**Problem details:** From the very first line down to the line containing "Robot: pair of", write out the material exactly as it appears, and no more.

** Opening Information provided block **

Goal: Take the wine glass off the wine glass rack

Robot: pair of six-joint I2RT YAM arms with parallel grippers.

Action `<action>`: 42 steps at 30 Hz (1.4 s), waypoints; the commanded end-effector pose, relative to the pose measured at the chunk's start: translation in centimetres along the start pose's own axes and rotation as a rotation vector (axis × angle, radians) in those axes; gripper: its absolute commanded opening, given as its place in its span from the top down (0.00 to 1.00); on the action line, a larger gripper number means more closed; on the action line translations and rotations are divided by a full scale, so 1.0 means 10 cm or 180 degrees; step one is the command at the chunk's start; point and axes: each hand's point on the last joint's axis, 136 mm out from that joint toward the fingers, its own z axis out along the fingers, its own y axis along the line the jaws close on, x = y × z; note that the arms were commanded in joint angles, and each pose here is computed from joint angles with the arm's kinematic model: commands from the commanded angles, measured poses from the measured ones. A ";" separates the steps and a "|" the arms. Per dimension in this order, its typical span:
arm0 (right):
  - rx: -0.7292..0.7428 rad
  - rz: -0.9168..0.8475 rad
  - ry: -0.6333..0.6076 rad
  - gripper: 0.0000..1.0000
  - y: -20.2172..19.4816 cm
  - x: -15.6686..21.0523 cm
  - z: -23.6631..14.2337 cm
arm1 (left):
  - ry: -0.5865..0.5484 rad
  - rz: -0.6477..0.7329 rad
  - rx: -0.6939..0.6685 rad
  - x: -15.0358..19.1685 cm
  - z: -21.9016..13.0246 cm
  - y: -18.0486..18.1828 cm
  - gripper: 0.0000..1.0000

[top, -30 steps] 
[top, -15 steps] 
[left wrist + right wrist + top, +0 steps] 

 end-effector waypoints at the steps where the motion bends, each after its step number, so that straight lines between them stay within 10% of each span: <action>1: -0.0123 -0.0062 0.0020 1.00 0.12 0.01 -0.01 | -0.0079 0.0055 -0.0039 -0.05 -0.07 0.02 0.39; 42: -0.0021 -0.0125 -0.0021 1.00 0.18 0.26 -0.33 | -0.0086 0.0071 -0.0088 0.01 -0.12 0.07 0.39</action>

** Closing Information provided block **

**Solution to this exercise:**
Goal: Take the wine glass off the wine glass rack

Robot: pair of six-joint I2RT YAM arms with parallel grippers.

This response contains the complete answer.